Le lutteur français Steeve Guénot (à g.) lors de sa place de troisième aux Jeux olympiques contre le Cubain Pedro Mulens Herrera, le 7 août 2012. - REUTERS

A.M.

De notre envoyé spécial à Londres,

«Dans un sport comme le notre, c’est vachement difficile». C’est peu dire que Steeve Guénot se satisfait de la médaille de bronze, conquise de haute lutte mardi soir. Titré il y a quatre ans, le leader de la «gréco» française sait bien que rester à un si haut niveau d’une olympiade à une autre est tout sauf gagné d’avance.

Il aurait d’ailleurs pu aller encore plus haut, si une décision d’arbitrage litigieuse ne l’avait pas pénalisé en demi-finale.

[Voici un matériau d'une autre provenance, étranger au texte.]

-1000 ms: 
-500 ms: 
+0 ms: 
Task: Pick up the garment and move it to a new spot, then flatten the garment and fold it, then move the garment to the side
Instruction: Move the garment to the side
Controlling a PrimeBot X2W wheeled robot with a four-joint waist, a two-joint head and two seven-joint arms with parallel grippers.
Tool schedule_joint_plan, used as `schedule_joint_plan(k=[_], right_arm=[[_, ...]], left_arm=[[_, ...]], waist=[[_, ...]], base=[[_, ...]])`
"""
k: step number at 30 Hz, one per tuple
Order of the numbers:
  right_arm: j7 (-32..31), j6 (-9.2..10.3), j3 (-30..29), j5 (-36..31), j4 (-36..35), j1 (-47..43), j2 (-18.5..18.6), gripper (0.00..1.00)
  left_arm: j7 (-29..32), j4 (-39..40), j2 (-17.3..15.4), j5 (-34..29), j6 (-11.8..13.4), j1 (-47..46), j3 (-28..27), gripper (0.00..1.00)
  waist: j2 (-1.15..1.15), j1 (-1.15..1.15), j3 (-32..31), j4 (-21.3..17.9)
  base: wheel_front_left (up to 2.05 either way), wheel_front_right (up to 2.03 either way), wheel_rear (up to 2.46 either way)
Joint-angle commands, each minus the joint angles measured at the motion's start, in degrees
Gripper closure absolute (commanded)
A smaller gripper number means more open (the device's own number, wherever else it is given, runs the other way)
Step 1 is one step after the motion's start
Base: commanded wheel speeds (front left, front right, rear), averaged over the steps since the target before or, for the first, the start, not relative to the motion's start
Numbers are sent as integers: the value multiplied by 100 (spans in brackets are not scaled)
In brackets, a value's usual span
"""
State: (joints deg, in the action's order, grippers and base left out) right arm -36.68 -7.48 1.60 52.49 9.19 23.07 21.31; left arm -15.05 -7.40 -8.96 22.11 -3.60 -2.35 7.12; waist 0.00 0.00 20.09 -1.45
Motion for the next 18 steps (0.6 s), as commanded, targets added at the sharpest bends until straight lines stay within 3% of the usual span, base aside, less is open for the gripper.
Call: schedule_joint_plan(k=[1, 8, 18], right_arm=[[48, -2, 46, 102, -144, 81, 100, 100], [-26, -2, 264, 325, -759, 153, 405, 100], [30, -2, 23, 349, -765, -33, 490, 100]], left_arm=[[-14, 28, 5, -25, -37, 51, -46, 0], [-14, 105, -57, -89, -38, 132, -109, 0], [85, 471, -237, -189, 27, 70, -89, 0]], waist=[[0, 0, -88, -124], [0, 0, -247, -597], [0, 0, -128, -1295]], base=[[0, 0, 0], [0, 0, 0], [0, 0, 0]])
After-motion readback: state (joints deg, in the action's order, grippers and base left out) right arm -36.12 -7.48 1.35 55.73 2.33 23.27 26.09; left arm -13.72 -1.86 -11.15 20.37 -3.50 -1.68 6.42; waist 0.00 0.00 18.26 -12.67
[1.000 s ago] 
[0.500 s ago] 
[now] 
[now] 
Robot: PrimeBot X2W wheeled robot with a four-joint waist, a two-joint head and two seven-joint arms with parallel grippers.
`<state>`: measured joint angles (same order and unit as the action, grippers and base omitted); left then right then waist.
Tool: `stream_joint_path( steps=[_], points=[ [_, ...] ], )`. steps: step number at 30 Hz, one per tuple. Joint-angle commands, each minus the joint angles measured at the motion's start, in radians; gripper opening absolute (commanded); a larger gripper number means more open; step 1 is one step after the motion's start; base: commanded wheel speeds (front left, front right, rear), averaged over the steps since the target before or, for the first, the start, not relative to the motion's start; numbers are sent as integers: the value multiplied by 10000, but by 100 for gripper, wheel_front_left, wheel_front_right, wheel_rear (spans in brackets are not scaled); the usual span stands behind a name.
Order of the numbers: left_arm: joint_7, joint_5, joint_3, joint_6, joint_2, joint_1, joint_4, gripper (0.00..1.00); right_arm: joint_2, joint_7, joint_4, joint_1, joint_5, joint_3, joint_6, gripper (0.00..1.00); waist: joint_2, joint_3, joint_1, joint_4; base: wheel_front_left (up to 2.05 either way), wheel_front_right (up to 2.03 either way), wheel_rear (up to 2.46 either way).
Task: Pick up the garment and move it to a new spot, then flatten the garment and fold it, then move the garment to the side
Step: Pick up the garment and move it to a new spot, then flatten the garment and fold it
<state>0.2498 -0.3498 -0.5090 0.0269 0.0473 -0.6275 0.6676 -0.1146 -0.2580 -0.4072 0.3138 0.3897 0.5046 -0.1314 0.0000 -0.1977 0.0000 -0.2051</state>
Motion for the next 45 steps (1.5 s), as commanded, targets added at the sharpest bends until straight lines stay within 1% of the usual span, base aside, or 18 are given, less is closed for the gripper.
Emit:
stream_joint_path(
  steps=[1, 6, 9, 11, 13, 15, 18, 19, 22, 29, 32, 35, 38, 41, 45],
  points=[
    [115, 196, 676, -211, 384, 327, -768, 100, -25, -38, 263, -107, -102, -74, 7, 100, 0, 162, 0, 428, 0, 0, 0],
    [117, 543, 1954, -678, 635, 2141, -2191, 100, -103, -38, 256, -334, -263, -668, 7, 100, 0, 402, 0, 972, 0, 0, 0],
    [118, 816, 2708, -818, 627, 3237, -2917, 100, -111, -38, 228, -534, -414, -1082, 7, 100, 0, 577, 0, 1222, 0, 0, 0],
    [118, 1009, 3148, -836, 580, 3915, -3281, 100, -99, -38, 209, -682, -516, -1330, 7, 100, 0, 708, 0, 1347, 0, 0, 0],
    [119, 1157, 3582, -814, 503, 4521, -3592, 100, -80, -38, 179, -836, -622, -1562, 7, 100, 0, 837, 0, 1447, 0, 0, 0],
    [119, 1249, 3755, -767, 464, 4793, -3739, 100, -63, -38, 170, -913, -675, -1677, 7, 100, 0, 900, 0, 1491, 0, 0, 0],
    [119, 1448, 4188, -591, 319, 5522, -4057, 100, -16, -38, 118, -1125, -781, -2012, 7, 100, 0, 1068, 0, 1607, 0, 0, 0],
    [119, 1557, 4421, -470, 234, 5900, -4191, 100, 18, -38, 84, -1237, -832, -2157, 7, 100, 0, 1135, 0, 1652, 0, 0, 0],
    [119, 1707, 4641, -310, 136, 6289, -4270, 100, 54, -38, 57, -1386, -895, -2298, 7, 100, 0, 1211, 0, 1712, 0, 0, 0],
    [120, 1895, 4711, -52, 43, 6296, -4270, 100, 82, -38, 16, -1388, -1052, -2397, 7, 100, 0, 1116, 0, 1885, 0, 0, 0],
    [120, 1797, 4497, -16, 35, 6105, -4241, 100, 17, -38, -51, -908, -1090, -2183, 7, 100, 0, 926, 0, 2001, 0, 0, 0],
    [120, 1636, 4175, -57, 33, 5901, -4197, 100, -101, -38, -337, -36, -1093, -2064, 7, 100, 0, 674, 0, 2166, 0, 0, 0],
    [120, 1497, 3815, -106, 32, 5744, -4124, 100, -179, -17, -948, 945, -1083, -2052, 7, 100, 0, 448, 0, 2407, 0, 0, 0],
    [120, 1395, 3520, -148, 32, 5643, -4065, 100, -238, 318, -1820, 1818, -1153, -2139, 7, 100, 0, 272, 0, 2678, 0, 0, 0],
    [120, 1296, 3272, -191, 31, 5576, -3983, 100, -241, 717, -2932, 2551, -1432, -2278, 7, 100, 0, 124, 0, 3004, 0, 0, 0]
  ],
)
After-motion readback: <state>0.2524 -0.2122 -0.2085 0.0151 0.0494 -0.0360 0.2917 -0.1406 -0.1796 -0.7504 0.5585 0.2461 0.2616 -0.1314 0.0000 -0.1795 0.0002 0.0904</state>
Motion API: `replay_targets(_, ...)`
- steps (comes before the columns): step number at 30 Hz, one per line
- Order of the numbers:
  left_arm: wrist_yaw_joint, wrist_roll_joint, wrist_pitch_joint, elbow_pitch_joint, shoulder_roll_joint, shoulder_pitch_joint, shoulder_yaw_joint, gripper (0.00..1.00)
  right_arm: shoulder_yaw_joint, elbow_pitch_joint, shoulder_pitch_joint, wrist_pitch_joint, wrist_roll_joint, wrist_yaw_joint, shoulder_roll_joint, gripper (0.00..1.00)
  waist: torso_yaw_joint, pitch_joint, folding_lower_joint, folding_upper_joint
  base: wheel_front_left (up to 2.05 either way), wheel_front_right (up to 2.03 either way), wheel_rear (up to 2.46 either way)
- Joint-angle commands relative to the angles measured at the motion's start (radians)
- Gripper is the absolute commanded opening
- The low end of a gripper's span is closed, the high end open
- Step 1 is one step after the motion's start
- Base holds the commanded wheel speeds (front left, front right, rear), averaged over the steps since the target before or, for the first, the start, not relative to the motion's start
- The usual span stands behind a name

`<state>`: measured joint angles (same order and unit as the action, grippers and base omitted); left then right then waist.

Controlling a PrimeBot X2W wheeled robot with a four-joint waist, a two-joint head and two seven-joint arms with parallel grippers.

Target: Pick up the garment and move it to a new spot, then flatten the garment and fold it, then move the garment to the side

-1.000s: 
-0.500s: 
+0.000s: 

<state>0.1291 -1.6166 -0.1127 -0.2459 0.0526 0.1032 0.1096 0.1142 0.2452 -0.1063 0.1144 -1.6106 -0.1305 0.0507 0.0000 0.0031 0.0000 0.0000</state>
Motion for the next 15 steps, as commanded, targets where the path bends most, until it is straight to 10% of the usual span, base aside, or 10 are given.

Son adversaire coréen, le futur champion olympique, s’est dégagé de la phase de soumission un peu avant le coup de sifflet de l’arbitre. «Cette médaille est un peu moins belle que je l’espérais. L’arbitrage? Avec le bruit, on n’entend pas toujours. Arbitrer, c’est hyper compliqué», explique Guénot.

S’il ne se plaint pas, c’est aussi parce que le bronze est déjà une belle réussite. «Je suis aussi marqué qu’il y a quatre ans. J’ai fait le combat 100 fois dans ma tête. Je suis même sorti prendre l’air», raconte le lutteur. Et la première médaille française en lutte est arrivée. «J’ai prouvé que j’étais un champion. J’ai sauvé l’honneur de la gréco. Et tout ceux qui disaient que j’étais fini, je leur ai prouvé le contraire», souffle Guénot.